Mike Harris wrote:
> Ruby Quiz wrote:
> 
>> *snip*
>>
>> -=-=-=-=-=-=-=-=-=-=-=-=-=-=-=-=-=-=-=-=-=-=-=-=-=-=-=-=-=-=-=-=-=-=-=-=-=-=-=-= 
>>
>>
>> by elliot temple
>>
>> sometimes i type in all or mostly lowercase. a friend of mine says 
>> it's hard to
>> read essays with no capital letters. so the problem is to write a 
>> method which
>> takes a string (which could include many paragraphs), and capitalizes 
>> words that
>> should be capitalized. at minimum it should do the starts of sentences.
>>
>> solutions could range from simple (a few regexes) to complex (lots of 
>> special
>> cases are possible, like abbreviations that use a period). an addition 
>> would be
>> using a dictionary to find proper nouns and capitalize those. it could 
>> also ask
>> the user about cases the program can't figure out. or log them.
>>
>> i can provide an example solution (regex based) and a list of reasons 
>> it doesn't
>> work very well, if you want.
>>
>> sample input:
>>
>> - this email itself works nicely
>>
>> - this one is hard. sometimes i might want to write about gsub vs. 
>> gsub! without
>> the "." or "!" causing any capitalization (or the punctuation in quotes).
>>
>> one problem is maybe dealing with sentences that contain periods is 
>> too hard. i
>> don't know.

My day job is developing natural language processing apps, and we've had 
to implement a similar case-correcting tool. What we found is that a 
simple regex-based approach is correct about 90% of the time.
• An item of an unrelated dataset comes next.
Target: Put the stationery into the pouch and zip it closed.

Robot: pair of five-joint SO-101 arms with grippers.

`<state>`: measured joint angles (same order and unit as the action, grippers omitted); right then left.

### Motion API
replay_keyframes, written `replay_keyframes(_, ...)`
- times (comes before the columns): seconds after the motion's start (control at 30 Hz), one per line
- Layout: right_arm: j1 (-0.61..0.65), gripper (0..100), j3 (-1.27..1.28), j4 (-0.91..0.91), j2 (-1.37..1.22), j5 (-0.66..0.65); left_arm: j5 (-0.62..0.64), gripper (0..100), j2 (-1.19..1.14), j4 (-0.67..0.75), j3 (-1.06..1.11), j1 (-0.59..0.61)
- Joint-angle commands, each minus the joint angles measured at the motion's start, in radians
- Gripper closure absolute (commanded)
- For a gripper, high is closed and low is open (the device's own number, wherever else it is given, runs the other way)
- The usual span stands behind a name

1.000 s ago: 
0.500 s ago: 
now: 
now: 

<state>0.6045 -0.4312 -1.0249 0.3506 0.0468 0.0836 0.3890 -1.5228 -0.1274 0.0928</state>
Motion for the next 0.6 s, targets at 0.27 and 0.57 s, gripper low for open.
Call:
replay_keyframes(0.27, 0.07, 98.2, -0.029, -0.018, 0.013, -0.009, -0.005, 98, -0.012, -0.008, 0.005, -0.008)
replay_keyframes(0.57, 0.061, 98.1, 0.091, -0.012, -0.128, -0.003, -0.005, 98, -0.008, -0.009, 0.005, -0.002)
When we 
used machine learning to do the same thing, the results went up to about 
95%. Compare this to human performance (i.e. have two or more people 
manually correct a text, then compare how often their corrections were 
in agreement), which was, IIRC, about 97%.

> It would be nice if you could assume two spaces after a end of sentence 
> with puncuation.  Generally I think that's correct grammar, although my 
> grammar stinks so I could easily be wrong.  If you have to get into 
> parsing incorrect grammar it becomes much more difficult.

The two-spaces-after-period rule is not a grammatical one; it's a 
typographic convention that grew out of typewriter (i.e. monospaced) fonts.